Les plantes tropicales d’intérieur, une étagère murale de chez Habitat, une tapisserie de Laend et d’innombrables œuvres graphiques, notamment de Kimou Grotesk, Braulio Amado et Frederik Lizen, mieux connu sous le nom d’En Plein Public, qui réalise des peintures murales dans tout le pays, apportent de la couleur dans le logis baigné de soleil. La lumière est si dense que de longs rideaux et des stores coulissants doivent la modérer partout.

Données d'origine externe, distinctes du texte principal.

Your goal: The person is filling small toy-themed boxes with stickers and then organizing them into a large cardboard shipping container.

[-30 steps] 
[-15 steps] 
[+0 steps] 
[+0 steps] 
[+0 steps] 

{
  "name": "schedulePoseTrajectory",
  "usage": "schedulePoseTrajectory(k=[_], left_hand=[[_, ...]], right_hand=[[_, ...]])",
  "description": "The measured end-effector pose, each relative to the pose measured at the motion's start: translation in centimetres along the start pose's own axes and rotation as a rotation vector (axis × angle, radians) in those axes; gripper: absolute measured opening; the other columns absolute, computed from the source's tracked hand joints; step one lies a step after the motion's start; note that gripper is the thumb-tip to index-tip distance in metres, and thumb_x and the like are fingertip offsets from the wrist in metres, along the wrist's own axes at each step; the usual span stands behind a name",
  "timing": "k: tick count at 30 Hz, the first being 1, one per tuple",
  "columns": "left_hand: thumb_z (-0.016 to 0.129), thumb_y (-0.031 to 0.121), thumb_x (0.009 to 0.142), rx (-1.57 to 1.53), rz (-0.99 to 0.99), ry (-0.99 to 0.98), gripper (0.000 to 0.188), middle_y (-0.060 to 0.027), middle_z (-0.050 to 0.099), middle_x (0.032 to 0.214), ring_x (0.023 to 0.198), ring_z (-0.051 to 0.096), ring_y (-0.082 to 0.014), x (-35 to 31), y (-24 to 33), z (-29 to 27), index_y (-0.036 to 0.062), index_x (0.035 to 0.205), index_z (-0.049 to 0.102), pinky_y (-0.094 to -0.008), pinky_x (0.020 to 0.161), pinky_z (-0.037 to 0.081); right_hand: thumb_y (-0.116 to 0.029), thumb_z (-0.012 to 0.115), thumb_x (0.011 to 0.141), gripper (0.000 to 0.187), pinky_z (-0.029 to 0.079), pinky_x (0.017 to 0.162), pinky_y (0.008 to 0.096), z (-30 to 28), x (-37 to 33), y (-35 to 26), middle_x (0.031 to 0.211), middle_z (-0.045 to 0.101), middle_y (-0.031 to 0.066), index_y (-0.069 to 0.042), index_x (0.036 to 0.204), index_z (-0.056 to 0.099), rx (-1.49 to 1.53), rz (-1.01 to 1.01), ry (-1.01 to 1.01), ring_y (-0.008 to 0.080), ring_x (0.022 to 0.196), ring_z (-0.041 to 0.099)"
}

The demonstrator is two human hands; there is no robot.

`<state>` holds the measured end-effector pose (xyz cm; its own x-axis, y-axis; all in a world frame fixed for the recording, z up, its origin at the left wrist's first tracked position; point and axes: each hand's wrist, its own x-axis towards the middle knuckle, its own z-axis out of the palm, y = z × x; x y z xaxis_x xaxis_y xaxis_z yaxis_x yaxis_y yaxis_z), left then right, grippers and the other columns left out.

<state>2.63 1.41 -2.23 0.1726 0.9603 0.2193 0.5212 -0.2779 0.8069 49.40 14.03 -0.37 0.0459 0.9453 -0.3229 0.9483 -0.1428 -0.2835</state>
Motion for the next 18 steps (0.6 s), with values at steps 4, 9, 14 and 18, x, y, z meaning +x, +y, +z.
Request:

Cette luminosité l’aide-t-il à bien vivre son retour de la Silicon Valley au plat pays? «D’un côté, c’était un peu ennuyeux là-bas, un peu comme dans The Truman Show (NDLR: un film de 1998 dans lequel Jim Carrey est piégé dans une banlieue idyllique qui s’avère être le décor d’une émission de téléréalité). Mais quand je regarde les photos, nous avions vraiment l’air différents. Détendus, en bonne santé, bronzés. Les vendredis à surfer, les week-ends au Farmer’s Market. Même si la proximité des cafés, des restaurants et de la culture en général m’a manqué, être de retour donne parfois l’impression de se réveiller avec une gueule de bois. Le boucher du coin m’a dit: «Tiens, ça fait un bail!» Cela m’a fait réaliser ce que j’ai vécu avec ma famille pendant que les choses ici ont à peine changé.»